Local providers, such as the Healing Place and the Jefferson Alcohol and Drug Abuse Center, said the docket is a welcome and much needed approach for dealing with addiction in the criminal justice system. But they, too, said it’s too early to determine the level of need the docket will generate.
Dahl said his team is working to keep lines of communication open with service providers to make sure defendants are channeled into a community that can help.

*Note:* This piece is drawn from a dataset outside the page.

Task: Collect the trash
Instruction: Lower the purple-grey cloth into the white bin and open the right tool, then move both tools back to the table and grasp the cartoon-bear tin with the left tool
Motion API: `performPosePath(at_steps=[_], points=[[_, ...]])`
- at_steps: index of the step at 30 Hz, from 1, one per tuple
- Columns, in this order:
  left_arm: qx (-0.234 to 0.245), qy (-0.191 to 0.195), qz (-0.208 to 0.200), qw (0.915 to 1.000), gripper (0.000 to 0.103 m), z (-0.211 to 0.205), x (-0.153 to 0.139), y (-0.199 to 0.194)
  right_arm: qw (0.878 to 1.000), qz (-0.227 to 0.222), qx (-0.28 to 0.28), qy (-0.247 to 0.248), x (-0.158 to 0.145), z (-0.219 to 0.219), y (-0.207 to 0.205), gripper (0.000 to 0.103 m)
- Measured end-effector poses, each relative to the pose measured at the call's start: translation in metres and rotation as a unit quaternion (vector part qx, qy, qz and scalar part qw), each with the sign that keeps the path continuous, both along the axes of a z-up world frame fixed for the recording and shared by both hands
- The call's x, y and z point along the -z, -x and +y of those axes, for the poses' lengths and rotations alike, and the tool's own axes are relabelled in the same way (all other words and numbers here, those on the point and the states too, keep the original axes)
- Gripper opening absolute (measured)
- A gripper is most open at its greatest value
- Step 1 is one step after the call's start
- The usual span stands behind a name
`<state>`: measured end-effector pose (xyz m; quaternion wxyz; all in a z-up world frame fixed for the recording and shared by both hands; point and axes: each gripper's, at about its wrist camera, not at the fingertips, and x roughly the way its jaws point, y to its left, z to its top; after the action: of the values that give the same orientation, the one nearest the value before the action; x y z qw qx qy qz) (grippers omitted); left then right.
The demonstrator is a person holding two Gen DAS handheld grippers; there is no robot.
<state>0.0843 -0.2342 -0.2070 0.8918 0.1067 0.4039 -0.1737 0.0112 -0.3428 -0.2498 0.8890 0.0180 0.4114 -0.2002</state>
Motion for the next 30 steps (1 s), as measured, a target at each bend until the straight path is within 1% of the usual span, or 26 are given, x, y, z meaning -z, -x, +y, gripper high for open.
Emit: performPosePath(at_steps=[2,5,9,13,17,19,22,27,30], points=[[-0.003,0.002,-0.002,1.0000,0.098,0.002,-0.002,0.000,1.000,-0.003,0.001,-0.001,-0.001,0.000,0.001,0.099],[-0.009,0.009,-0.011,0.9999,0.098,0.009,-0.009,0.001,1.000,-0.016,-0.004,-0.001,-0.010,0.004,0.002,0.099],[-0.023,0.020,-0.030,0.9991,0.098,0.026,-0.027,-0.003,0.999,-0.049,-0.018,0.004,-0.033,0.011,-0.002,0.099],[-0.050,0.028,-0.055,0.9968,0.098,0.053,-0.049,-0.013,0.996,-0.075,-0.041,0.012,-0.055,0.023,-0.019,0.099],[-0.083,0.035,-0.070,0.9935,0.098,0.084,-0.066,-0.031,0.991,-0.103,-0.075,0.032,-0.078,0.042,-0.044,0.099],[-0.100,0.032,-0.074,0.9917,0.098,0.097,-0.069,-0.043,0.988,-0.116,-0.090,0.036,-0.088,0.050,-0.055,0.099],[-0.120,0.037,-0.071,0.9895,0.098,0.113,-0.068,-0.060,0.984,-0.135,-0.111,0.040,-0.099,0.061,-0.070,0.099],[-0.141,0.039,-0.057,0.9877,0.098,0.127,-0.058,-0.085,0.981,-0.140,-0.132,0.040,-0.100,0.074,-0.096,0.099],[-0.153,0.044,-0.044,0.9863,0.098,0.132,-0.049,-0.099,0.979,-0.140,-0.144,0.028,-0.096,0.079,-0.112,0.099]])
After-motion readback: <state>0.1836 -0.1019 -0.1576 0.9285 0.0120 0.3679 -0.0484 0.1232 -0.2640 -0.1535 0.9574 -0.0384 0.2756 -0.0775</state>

“I think everyone in this day and age gets that addicts are suffering from a mental health addiction,” he said. “Locking them up and throwing away the key is not going to fix the problem.”
How it will work
Rocket dockets are simple in concept — prosecutors from both the commonwealth and county attorney’s offices bypass the grand jury process on low level offenses to expedite cases. This docket will have the dual goal of speeding up cases and channeling defendants into community provider rehab and not into an already-full jail.
The new initiative is actually an expansion on an existing rocket docket program, which started in Jefferson County in 1993.
The docket expansion is just one of the aftereffects this year’s of Senate Bill 192 — the Heroin Bill. Lawmakers allocated $1.2 million specifically for the creation or expansion of rocket dockets across the state.
The $108,000 grant Jefferson County secured will cover two prosecutors through next June. The prosecutors — current Assistant Commonwealth Attorneys Diane Arnold and John Balenovich — will work low-level heroin possession and trafficking cases.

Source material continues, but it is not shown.